でも、こぐだったら、貯め水とか、排水溝の掃除をするよ、なんでかな?
そう、ボウフラが発生しないようにするんだね。つまり蚊がいなくなるわけだ。
これ、実は蚊の話がしたいわけじゃないの。
「安全」について話をしてるわけなんだよ。
みんなは日頃、軍手したり、ゴーグルしたり、ヘルメット被ってオーバーオール(作業着)着てるよね。
それはみんな安全のためだね。だからそれらを「安全具」っていうんだもんね。
でも、「危険」ってやつは、どれだけ安全具を完全に身に付けても、発生を防ぐことはできない。
だから、「リスク:危険となる要素」を、縮小させることが大事なんだよ。
リスク・ミニマイズっていうことだね。
つまり、ボウフラの発生を防ぐということは、ここでいう「リスク・ミニマイズ」なわけだ。
というような話を、こういう絵を見せながら話すわけです。
理解力を高めるピラミッドという理論があって、話を聞いただけでは、その5%しか理解できないといわれてます。
視覚にうったえる。
かつ自分たちで話し合う:当事者として意識する、ことによって、その理解力も高まります。

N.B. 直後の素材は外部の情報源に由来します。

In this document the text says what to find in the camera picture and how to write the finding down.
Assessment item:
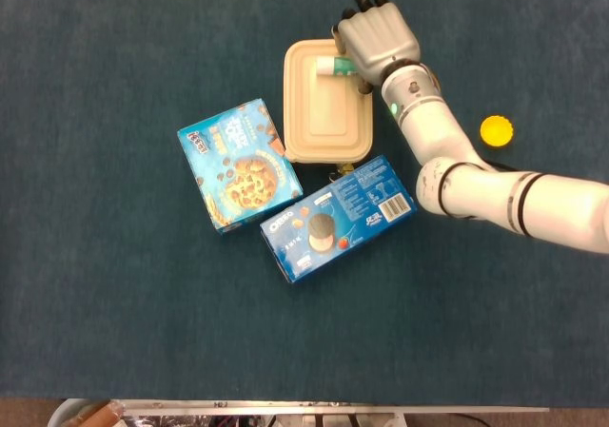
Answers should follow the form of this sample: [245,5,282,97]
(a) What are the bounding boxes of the metal table frame rail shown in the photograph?
[109,398,551,418]

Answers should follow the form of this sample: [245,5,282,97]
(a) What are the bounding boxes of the beige lidded lunch box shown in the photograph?
[282,38,377,165]

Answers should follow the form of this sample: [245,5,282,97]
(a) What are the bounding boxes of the yellow object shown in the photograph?
[479,114,515,148]

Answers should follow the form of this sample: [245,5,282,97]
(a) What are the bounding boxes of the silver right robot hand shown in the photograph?
[331,0,422,96]

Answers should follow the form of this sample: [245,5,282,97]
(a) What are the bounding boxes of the blue felt table cloth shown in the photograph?
[0,0,609,407]

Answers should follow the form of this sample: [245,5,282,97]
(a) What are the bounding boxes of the gold binder clip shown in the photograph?
[326,162,356,181]

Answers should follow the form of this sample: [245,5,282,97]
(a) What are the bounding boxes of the blue Oreo box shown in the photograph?
[259,154,419,284]

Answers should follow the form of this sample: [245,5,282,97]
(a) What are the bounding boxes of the white green glue stick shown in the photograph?
[315,55,358,75]

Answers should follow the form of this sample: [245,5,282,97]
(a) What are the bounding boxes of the light blue cookie box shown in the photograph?
[176,97,305,236]

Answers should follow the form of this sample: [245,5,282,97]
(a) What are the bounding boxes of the white plastic bucket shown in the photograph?
[47,398,113,427]

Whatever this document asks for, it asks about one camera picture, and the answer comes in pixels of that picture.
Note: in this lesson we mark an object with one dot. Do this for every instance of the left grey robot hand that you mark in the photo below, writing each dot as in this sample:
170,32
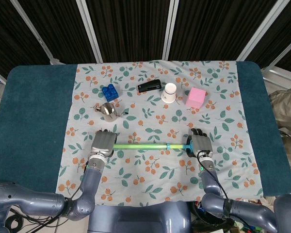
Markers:
103,143

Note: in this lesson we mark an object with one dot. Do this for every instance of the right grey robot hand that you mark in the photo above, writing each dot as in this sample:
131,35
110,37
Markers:
200,143

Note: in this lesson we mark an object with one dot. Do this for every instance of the green stick blue end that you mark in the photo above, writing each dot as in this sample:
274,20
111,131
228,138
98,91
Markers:
138,146

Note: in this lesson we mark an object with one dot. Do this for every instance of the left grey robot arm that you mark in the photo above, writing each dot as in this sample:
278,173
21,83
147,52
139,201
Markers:
51,199

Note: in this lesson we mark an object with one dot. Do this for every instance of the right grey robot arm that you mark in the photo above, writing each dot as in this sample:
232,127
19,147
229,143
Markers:
223,196

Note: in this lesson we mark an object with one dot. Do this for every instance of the small steel pitcher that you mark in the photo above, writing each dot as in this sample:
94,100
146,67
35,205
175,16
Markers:
108,111

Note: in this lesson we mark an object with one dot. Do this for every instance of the pink cube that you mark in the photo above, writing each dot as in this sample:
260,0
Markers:
196,97

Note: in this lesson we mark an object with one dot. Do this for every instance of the floral tablecloth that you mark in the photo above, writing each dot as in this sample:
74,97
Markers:
160,121

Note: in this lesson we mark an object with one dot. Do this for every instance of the blue toy building block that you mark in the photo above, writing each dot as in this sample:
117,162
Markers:
110,92

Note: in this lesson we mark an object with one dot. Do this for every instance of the white paper cup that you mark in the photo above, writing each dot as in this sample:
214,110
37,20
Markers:
169,93

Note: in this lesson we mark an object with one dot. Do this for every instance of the black stapler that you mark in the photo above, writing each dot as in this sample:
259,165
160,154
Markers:
149,86

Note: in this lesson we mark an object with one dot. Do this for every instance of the teal table cover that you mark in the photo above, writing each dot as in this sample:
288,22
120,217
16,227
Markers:
29,126

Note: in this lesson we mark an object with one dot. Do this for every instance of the grey robot torso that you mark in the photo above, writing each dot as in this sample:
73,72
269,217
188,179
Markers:
139,217

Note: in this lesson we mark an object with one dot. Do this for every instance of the khaki fabric bundle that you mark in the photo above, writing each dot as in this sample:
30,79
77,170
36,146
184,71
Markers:
286,114

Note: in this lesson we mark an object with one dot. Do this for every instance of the black folding screen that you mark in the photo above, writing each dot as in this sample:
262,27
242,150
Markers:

それに、大人だって堅苦しい話ばかりじゃ、興味もわかないし、眠くもなるでしょう?
全員が集中して話を聞いてくれるようにはどうすればいいのか、それはひいては、
全員が安全に対して、お互いに注意喚起してくれるようになるにはどうすればいいのか、
ということになるわけです。
なのでこぐは、日夜、どうすればいいか、いろんな工夫を考えたり、教材を作ったりしてます。
教師一族に生まれて、教師になりたくないので船乗りになったんですが、
ふと気づいたら乗組員を教える係になってました。(((*≧艸≦)ププ おかしいなぁ?
満期下船する乗組員には、小学生にいうように、
家に着くまでが業務なんだからね、気をつけて帰ってね。
(9か月の乗船期間を終えて、家に帰れると思ってエキサイティングしてるので、しょうもないケガをしたりする乗組員がホントにいるんです)
君らの奥さんや家族は、君らのサラリーだけを待ってるんじゃないんだよ、
君らが笑顔で帰宅するのを待ってるんだよ、ともいいます。
彼らは結婚して20年経っても夫婦仲がとても良いです。
風土や宗教的な理由かもしれません。何しろ離婚って制度がありませんので。
日本人なら2年だよ!うちのかみさんはサラリー待ってるだけだし、
こぐなんか空気か水の扱いだよぉ!っていうとみんな笑います。
そうやってリラックスさせて(むやみな緊張をほぐして)、帰宅させるのも事故を起こさせない大事なことです。
ほらね、下船者一同いい笑顔でしょ?
彼らが元気に楽しく働けるようにするのがこぐの仕事です。
彼らが元気で楽しく働いていれば、こぐの別の仕事:保険業務が減るわけですから。
明日も六甲へ、2隻の教育に行ってきます。願わくば天気がいいといいなぁ。